**TASK STATEMENT:** Search the listing below for the word "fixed" and copy each line where it appears.

**SUPPLIED MATERIAL:**
_ _ _ _ _

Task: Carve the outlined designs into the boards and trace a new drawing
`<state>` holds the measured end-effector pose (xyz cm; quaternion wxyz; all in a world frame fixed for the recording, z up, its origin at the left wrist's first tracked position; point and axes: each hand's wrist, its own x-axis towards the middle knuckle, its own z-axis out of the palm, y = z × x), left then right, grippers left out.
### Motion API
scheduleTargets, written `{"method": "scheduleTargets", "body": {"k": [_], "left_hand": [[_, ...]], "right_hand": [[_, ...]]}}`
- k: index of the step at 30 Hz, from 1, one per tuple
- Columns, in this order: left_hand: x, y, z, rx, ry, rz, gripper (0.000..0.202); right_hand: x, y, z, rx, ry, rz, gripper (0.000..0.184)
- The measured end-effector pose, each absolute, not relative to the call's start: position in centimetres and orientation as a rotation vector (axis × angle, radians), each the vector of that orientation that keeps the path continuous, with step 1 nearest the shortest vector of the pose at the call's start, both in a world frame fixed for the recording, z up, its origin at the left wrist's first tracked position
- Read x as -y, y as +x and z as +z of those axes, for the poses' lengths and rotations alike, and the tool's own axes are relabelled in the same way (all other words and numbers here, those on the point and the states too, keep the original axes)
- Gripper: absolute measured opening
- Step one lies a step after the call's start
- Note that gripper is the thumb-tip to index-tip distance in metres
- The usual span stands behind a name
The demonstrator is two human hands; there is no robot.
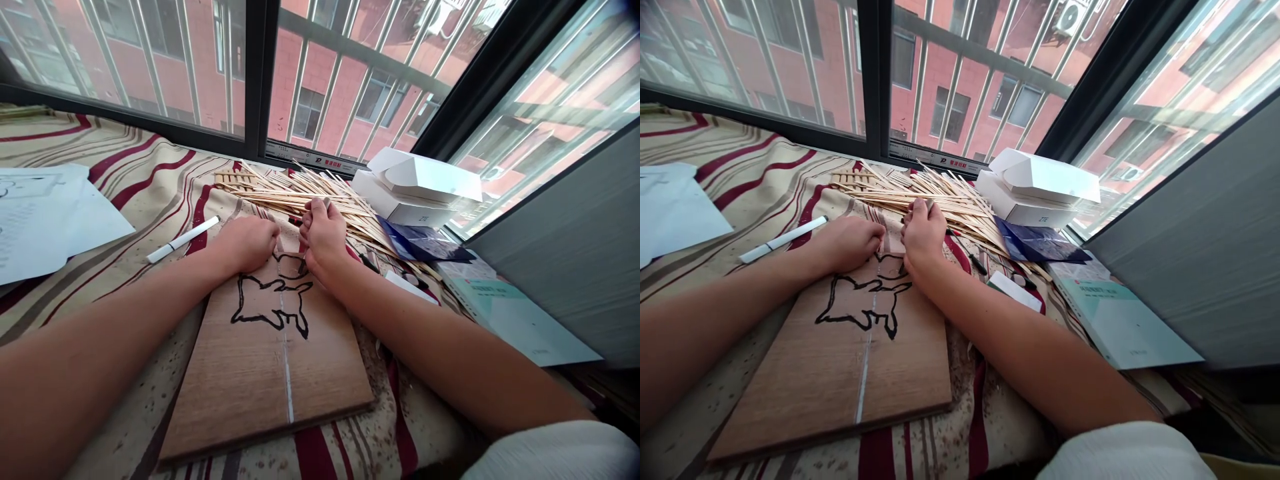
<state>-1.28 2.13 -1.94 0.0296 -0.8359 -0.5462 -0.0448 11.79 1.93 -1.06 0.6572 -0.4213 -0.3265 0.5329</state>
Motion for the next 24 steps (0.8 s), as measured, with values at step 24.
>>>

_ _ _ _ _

**REPLY:**
`<state>` holds the measured end-effector pose (xyz cm; quaternion wxyz; all in a world frame fixed for the recording, z up, its origin at the left wrist's first tracked position; point and axes: each hand's wrist, its own x-axis towards the middle knuckle, its own z-axis out of the palm, y = z × x), left then right, grippers left out.
- The measured end-effector pose, each absolute, not relative to the call's start: position in centimetres and orientation as a rotation vector (axis × angle, radians), each the vector of that orientation that keeps the path continuous, with step 1 nearest the shortest vector of the pose at the call's start, both in a world frame fixed for the recording, z up, its origin at the left wrist's first tracked position

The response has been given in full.